Tally the lines below that contain the word "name". Only the number should be returned.

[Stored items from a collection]
++++++++
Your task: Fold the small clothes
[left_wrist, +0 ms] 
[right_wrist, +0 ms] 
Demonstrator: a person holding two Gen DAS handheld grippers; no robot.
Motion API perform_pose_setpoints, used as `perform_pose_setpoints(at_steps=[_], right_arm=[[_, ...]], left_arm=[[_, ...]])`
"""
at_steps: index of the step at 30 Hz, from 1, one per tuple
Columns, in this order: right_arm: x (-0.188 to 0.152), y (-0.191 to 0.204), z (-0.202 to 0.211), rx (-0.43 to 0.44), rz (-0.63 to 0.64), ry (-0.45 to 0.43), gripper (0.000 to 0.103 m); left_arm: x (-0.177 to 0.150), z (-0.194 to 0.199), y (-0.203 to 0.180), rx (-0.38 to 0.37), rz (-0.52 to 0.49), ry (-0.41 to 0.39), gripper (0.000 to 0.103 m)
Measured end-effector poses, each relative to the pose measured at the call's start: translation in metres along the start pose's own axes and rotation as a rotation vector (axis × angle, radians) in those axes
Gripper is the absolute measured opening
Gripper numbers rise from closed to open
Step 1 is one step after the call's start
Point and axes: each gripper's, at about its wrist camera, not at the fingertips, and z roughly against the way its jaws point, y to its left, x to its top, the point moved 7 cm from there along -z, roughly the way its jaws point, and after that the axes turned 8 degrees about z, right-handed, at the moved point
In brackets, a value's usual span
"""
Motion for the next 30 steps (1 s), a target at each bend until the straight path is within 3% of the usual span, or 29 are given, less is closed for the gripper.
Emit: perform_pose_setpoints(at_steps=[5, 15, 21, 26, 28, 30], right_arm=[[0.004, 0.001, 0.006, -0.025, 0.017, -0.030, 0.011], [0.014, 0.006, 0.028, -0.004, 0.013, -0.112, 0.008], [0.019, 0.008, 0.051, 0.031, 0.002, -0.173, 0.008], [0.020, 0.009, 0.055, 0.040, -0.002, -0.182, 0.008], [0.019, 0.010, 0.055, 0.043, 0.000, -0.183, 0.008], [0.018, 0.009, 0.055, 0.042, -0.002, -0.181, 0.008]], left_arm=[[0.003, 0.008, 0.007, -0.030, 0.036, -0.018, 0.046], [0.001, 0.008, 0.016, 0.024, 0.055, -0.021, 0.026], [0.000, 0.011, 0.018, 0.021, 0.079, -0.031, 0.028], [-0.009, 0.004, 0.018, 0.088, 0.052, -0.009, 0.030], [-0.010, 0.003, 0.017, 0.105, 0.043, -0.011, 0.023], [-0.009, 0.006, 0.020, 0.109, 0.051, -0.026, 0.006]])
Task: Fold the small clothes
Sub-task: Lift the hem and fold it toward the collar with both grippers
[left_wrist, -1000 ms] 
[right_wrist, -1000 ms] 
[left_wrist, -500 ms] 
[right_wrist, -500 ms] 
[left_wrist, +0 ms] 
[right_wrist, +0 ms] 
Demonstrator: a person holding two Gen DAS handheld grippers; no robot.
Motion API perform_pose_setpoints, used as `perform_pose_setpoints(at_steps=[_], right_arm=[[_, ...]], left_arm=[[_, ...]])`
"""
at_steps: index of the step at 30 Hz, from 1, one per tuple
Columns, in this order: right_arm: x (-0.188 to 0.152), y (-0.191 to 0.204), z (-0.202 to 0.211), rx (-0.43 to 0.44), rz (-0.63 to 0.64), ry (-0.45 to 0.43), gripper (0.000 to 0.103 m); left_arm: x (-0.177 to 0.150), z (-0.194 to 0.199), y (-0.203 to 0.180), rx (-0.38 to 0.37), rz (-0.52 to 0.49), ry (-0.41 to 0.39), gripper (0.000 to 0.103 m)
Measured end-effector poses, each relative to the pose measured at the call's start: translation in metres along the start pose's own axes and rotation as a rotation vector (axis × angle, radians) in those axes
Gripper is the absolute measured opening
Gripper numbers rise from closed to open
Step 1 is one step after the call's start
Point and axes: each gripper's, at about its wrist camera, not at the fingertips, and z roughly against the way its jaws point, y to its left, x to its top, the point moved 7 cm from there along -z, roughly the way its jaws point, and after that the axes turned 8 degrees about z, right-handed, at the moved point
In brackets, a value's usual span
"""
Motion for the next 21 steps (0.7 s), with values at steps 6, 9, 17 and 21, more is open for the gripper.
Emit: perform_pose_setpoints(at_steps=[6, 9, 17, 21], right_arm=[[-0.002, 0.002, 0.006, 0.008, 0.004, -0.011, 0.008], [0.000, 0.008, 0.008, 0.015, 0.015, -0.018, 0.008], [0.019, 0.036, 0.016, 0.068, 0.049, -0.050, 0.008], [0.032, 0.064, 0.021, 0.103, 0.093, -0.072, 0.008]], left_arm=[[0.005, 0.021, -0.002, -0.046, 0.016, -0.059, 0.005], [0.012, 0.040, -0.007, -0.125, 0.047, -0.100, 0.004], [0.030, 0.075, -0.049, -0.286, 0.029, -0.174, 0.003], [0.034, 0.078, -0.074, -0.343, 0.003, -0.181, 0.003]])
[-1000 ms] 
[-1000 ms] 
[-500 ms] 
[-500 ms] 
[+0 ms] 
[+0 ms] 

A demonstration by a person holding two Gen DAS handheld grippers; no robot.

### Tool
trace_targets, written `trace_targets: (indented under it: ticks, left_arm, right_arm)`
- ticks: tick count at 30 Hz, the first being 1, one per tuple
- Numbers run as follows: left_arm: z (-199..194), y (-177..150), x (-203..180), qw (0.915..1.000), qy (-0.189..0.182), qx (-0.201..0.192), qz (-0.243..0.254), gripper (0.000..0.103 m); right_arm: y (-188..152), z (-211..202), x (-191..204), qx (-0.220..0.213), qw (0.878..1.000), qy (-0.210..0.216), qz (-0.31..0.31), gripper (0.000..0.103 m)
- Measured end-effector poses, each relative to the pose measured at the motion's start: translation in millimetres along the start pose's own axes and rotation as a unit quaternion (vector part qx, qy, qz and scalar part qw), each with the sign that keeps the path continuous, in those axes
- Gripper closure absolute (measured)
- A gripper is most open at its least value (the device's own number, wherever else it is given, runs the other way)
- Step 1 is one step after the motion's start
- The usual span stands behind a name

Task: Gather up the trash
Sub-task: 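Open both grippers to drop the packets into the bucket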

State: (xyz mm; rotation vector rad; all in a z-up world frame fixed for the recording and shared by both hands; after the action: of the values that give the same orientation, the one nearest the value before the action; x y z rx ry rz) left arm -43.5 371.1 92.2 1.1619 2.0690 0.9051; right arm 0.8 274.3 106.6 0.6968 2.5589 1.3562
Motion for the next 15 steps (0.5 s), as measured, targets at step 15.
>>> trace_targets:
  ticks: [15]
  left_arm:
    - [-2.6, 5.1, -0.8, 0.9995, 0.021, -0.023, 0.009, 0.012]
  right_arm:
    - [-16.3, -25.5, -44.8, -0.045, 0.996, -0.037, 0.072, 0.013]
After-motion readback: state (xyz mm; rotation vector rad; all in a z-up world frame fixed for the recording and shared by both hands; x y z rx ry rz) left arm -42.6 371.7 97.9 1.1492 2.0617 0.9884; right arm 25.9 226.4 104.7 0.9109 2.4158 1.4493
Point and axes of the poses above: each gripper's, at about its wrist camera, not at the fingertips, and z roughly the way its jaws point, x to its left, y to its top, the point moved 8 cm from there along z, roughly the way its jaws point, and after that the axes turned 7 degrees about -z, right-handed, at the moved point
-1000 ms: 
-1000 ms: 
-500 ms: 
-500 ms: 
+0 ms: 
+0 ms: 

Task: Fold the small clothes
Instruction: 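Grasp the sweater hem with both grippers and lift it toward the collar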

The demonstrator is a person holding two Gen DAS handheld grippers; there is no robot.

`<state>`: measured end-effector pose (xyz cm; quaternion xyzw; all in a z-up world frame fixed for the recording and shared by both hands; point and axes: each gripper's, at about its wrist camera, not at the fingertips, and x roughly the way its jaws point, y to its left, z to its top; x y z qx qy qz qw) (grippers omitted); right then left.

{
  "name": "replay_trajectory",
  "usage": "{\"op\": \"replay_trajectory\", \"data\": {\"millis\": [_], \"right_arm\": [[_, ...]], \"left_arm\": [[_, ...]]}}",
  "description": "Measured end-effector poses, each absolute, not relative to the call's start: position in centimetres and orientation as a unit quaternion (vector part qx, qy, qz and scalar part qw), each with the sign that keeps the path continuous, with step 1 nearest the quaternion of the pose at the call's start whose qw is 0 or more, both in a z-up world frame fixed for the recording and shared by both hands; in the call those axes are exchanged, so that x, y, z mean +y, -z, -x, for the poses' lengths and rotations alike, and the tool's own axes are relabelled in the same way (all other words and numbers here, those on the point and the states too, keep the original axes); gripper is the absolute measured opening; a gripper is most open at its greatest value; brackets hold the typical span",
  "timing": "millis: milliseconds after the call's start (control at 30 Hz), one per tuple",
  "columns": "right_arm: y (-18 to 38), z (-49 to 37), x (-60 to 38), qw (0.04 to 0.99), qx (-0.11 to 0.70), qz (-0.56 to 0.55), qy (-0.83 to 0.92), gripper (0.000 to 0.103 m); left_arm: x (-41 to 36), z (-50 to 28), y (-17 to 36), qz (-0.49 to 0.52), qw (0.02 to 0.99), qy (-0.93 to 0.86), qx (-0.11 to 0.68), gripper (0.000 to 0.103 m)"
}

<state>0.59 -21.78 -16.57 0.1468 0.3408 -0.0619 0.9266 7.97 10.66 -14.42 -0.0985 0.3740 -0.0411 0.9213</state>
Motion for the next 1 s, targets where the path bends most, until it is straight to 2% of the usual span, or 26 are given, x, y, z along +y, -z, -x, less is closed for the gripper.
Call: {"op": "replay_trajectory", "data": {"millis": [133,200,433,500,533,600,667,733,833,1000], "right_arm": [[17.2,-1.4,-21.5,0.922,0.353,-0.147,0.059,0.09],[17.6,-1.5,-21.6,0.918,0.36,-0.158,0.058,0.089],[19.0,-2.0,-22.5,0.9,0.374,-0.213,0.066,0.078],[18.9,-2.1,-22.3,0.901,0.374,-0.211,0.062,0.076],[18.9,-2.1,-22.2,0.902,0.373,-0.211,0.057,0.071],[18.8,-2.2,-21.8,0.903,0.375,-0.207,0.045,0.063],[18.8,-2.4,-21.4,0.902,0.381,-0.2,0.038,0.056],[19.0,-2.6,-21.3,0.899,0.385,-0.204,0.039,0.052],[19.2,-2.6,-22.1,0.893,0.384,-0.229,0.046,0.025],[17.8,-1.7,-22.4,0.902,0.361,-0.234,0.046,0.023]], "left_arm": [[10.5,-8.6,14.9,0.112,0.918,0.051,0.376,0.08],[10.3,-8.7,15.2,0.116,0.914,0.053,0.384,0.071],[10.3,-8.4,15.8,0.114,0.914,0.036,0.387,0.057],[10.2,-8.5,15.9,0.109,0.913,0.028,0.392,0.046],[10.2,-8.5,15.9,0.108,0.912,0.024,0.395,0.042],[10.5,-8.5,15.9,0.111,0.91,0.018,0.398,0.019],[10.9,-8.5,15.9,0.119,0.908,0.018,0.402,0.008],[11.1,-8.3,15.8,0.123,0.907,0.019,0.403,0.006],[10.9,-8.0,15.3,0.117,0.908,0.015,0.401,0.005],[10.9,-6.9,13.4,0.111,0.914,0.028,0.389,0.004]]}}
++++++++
Finished task: 2